Suicide Prevention Australia chief executive Nieves Murray said the increased numbers of people experiencing distress was concerning.
"The recent lockdowns have significantly shifted the social and economic landscape in Australia and will exacerbate the risk factors that are clearly linked to distress such as economic hardship, employment, relationship breakdown and loneliness, particularly for young people," Ms Murray said.
"Fortunately, while there has been a rise in the use of mental health services and an increase in psychological distress there hasn't been a rise in deaths by suicide."
The AIHW report revealed ambulances attended around 22,400 incidents involving suicidal behaviours (suicidal ideation or suicide attempt) in NSW, VIC, TAS and the ACT during the months of March, June, September and December last year.
More than 50 per cent of these calls occurred in NSW.
The data also showed that "there were higher numbers of attendances for self-harm behaviours in the younger age groups for both males and females".
Ms Murray said she 'strongly encouraged' young people to take a proactive approach when it came to their mental health and to seek support.
"There are many support services for the youth community including headspace, ReachOut, Kids Helpline and Batyr," she said.
"For parents, grandparents and carers, it's important to find time for regular check-ins with the young people in your lives, particularly if you notice things don't seem quite right.
"In some instances, COVID-19 has exacerbated feelings of loneliness for young people."
The AIHW data also revealed that ambulances attendances for suicide attempts, suicidal ideation and self-harm rose across the state in 2020 compared to previous years.
Ms Murray said the suicide prevention sector was working together to ensure the evolving needs of the community were being addressed during this time.
"As a sector, we are doing our best to ensure people have access to safe, effective support services and are continuing to find alternative solutions such as peer-led, digital and community-led initiatives," she said.
"We welcome additional funding invested in crisis supports from the Commonwealth and New South Wales Government. We know that half of those whose lives are lost to suicide are not in contact with mental health services, so we need to make sure all people in lockdown have access to financial and social supports during these tough times.

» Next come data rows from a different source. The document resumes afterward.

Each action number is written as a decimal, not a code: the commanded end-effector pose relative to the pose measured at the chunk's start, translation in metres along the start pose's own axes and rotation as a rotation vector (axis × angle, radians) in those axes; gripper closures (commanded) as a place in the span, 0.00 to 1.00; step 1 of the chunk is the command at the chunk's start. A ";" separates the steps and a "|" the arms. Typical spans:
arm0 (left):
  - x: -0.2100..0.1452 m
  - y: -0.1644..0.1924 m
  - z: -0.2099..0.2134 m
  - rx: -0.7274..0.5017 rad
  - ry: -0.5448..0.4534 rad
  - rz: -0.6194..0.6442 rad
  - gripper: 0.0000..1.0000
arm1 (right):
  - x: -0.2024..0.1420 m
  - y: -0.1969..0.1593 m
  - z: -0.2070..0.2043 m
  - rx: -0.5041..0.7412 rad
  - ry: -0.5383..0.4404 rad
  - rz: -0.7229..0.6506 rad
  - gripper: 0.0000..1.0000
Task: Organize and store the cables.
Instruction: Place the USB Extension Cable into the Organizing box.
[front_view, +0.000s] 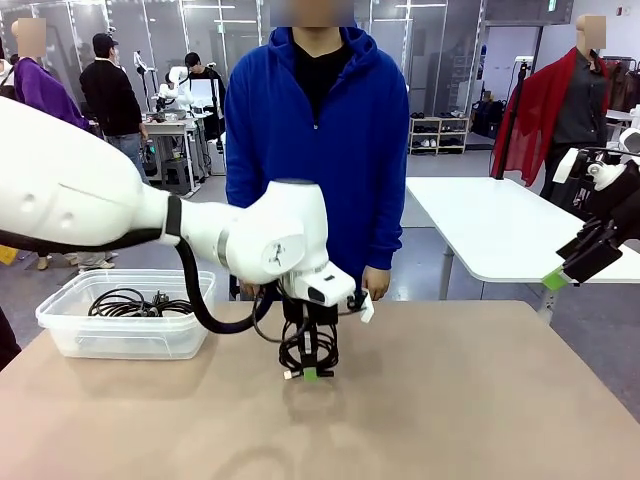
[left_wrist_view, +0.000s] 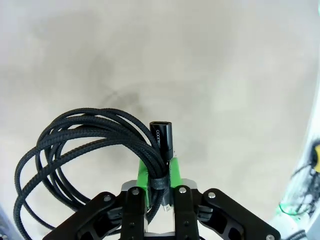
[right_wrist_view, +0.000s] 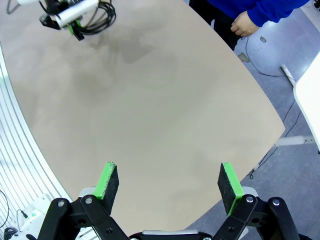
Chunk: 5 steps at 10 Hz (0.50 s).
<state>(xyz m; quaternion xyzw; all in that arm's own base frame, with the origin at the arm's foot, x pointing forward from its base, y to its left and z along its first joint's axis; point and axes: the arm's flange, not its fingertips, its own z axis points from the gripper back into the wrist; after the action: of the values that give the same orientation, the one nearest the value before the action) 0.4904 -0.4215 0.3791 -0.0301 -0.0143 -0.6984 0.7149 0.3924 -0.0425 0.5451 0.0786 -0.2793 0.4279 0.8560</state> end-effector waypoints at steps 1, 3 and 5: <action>-0.023 -0.020 0.049 -0.017 -0.030 -0.039 0.94 | 0.001 0.000 -0.001 0.002 -0.010 -0.011 0.00; -0.030 -0.027 0.087 -0.031 -0.005 -0.096 0.94 | 0.001 0.000 -0.001 0.002 -0.010 -0.011 0.00; -0.037 -0.029 0.121 -0.005 0.010 -0.100 0.94 | 0.001 0.000 -0.001 0.002 -0.010 -0.011 0.00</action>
<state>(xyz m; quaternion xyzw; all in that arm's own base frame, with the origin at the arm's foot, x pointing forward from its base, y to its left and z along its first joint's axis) 0.4635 -0.3871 0.4902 -0.0243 -0.0148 -0.7282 0.6848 0.3924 -0.0425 0.5451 0.0785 -0.2793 0.4279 0.8560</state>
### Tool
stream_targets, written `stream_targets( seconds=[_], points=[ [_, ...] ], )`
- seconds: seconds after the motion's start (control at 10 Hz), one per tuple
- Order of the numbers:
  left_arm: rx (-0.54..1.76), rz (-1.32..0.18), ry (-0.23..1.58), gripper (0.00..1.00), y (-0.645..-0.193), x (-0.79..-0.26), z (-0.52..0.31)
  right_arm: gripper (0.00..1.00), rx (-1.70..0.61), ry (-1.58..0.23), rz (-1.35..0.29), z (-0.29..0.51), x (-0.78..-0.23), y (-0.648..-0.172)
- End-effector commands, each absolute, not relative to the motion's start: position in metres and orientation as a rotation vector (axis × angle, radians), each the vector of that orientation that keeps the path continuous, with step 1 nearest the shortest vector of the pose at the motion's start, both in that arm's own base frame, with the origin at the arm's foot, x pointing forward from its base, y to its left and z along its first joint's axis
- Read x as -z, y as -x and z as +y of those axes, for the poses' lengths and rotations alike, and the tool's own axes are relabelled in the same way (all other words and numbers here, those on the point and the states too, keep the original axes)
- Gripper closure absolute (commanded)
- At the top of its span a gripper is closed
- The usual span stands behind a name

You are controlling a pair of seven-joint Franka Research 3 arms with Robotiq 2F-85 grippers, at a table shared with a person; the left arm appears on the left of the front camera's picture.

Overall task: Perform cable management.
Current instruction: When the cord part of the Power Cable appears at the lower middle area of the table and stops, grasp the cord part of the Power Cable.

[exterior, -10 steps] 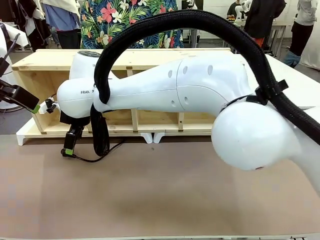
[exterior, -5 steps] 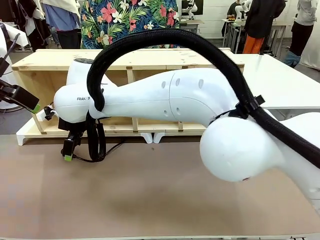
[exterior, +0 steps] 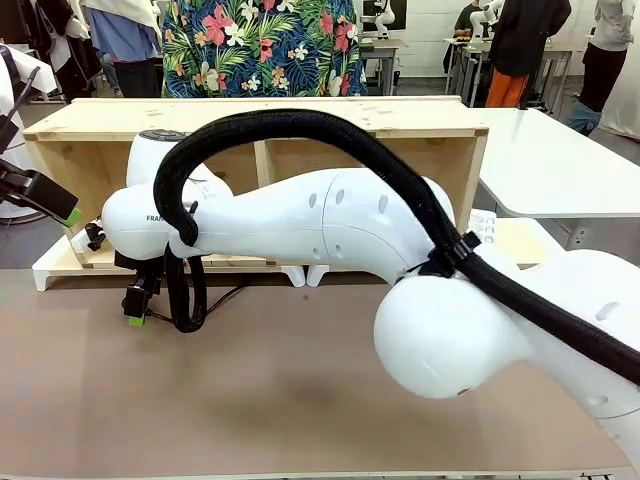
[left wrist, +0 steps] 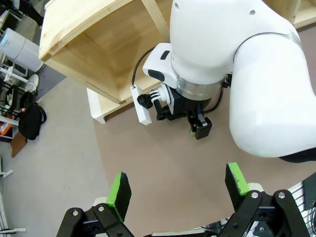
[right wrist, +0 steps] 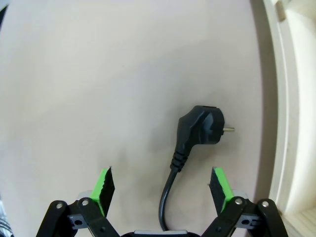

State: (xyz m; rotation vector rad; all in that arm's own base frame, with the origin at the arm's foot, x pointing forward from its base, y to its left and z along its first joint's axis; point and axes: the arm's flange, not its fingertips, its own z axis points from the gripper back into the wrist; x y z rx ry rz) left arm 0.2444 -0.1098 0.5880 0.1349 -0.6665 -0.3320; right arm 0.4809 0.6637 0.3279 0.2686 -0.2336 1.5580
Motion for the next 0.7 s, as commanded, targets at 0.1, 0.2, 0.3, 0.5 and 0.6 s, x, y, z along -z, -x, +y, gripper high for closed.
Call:
stream_targets(
  seconds=[0.1, 0.2, 0.3, 0.5, 0.6],
  points=[
    [0.336, -0.668, -0.138, 0.0, -0.246, -0.588, -0.109, 0.0, -1.544, -0.201, -0.26, 0.7, -0.324, -0.507],
    [0.336, -0.668, -0.138, 0.0, -0.246, -0.588, -0.109, 0.0, -1.547, -0.198, -0.26, 0.702, -0.321, -0.509],
    [0.336, -0.668, -0.138, 0.0, -0.246, -0.588, -0.109, 0.0, -1.547, -0.198, -0.262, 0.703, -0.319, -0.51],
    [0.336, -0.668, -0.138, 0.0, -0.246, -0.588, -0.109, 0.0, -1.547, -0.215, -0.277, 0.706, -0.314, -0.512],
    [0.336, -0.668, -0.138, 0.0, -0.246, -0.588, -0.109, 0.0, -1.552, -0.218, -0.287, 0.708, -0.314, -0.513]
  ],
)
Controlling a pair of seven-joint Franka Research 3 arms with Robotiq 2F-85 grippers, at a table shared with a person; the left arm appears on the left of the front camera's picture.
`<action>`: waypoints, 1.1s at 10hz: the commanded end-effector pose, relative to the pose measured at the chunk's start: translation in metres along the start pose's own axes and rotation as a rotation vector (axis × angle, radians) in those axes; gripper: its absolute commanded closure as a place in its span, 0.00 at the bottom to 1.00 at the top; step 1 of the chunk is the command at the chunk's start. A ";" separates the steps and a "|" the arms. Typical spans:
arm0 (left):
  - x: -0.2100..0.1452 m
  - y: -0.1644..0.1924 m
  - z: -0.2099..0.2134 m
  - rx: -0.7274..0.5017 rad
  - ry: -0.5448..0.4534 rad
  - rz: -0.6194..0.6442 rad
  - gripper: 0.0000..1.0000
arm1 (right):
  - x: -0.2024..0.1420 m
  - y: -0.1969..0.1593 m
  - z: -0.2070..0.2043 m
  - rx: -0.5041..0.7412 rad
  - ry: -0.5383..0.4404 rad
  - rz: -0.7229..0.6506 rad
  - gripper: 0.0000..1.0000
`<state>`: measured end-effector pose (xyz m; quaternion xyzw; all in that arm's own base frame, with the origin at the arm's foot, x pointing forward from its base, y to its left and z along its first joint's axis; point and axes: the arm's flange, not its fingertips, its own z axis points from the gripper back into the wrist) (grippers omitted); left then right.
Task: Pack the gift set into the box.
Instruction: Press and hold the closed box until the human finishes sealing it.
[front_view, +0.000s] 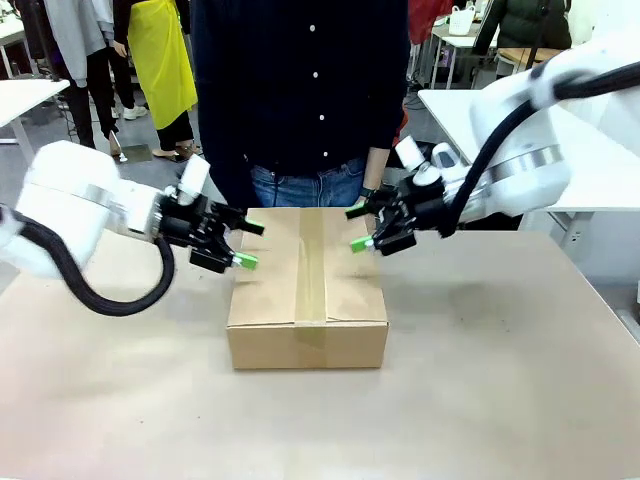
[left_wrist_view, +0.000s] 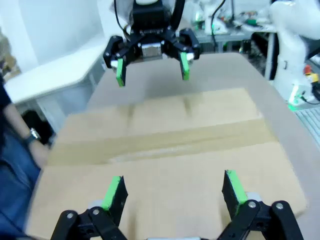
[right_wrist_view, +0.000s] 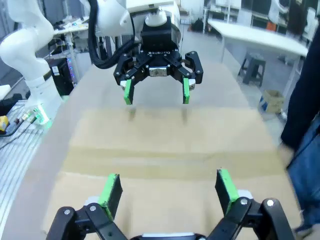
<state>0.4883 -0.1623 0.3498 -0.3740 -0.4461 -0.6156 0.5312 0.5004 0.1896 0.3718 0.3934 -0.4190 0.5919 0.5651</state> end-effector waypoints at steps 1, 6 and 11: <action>0.040 -0.056 0.083 0.060 -0.148 -0.209 0.00 | 0.024 0.052 0.077 -0.060 -0.187 0.127 0.00; 0.056 -0.090 0.169 0.199 -0.333 -0.223 0.00 | 0.005 0.086 0.165 -0.240 -0.336 0.077 0.00; 0.056 -0.090 0.169 0.199 -0.333 -0.223 0.00 | 0.005 0.086 0.165 -0.240 -0.336 0.077 0.00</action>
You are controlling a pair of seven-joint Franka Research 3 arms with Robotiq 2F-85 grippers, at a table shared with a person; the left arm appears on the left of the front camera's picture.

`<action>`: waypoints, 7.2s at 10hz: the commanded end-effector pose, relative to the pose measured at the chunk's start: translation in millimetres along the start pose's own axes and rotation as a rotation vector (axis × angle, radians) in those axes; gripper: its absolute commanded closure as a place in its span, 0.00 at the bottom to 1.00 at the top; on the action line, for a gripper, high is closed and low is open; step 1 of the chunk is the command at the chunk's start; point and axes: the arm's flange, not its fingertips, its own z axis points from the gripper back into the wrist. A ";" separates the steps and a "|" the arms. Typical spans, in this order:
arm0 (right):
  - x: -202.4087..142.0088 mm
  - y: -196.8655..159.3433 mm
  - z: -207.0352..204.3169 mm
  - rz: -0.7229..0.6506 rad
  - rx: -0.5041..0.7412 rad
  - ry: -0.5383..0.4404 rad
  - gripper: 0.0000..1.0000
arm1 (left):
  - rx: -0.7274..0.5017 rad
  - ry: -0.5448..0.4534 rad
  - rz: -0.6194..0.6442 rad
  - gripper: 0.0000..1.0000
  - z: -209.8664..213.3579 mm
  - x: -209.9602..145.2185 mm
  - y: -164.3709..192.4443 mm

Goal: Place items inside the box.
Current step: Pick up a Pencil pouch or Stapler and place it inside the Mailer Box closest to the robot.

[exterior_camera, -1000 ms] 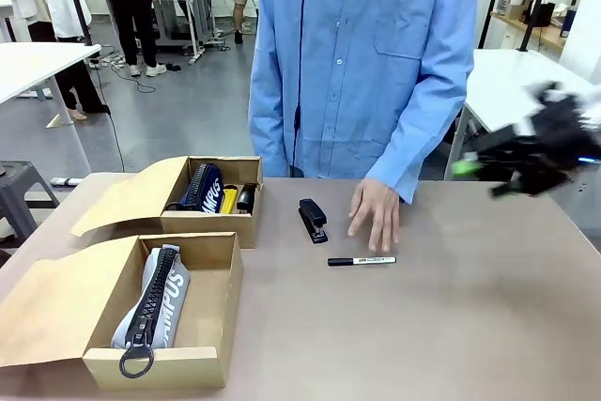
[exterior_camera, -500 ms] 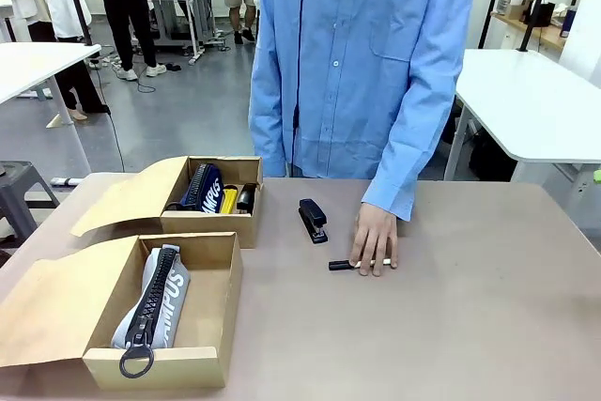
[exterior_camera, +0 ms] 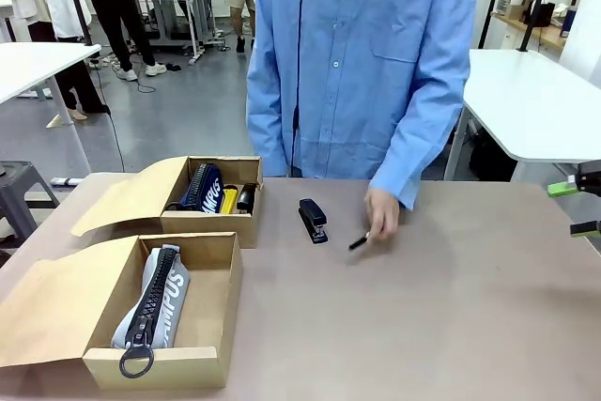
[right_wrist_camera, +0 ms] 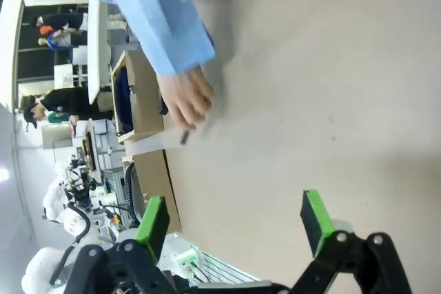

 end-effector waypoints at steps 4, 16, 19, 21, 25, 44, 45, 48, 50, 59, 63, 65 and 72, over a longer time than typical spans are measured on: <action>-38.0 96.9 -66.5 0.184 -0.108 0.080 0.00 | -0.020 -0.012 -0.022 0.00 -2.3 -0.3 -1.3; -50.9 299.4 -277.8 0.407 -0.641 0.222 0.00 | -0.020 -0.012 -0.022 0.00 -2.3 -0.3 -1.3; -27.3 320.3 -377.0 0.352 -0.788 0.233 0.00 | -0.020 -0.012 -0.022 0.00 -2.3 -0.3 -1.3; -20.5 317.3 -425.8 0.327 -0.810 0.249 0.00 | -0.020 -0.012 -0.022 0.00 -2.3 -0.3 -1.3; -27.6 301.1 -476.9 0.213 -0.939 0.159 0.00 | -0.020 -0.012 -0.022 0.00 -2.3 -0.3 -1.3; -15.4 261.3 -488.1 0.529 -0.861 0.467 1.00 | -0.020 -0.012 -0.022 0.00 -2.3 -0.3 -1.3; -15.4 261.1 -488.3 0.525 -0.867 0.471 1.00 | -0.020 -0.012 -0.022 0.00 -2.3 -0.3 -1.3; -15.0 260.9 -488.1 0.518 -0.881 0.468 1.00 | -0.020 -0.012 -0.022 0.00 -2.3 -0.3 -1.3; -13.7 263.3 -477.7 0.502 -0.888 0.450 1.00 | -0.020 -0.012 -0.022 0.00 -2.3 -0.3 -1.3; -137.2 255.6 -196.3 0.318 -0.773 0.393 1.00 | -0.020 -0.012 -0.022 0.00 -2.3 -0.3 -1.3; -161.3 238.5 -176.2 0.271 -0.781 0.380 1.00 | -0.020 -0.012 -0.022 0.00 -2.3 -0.3 -1.3; -161.3 238.5 -176.2 0.271 -0.781 0.380 1.00 | -0.020 -0.012 -0.022 0.00 -2.3 -0.3 -1.3; -194.0 293.0 -235.3 0.365 -0.725 0.322 1.00 | -0.020 -0.012 -0.022 0.00 -2.3 -0.3 -1.3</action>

"Help-seeking pathways extend beyond calling a support line or meeting with a counsellor. There are now texting services, downloadable resources and online community forums."
Ms Murray urged people to seek help if they were feeling distressed.
"You do not have to go this alone. Help is always available no matter who you are or what situation you are in," she said.
"Physical distancing does not mean emotional and social distancing - it is important for ourselves, our loved ones and our communities to remain emotionally and socially connected."
To get help 24/7, phone Lifeline on 13 11 14 or the Suicide Call Back Service on 1300 659 467.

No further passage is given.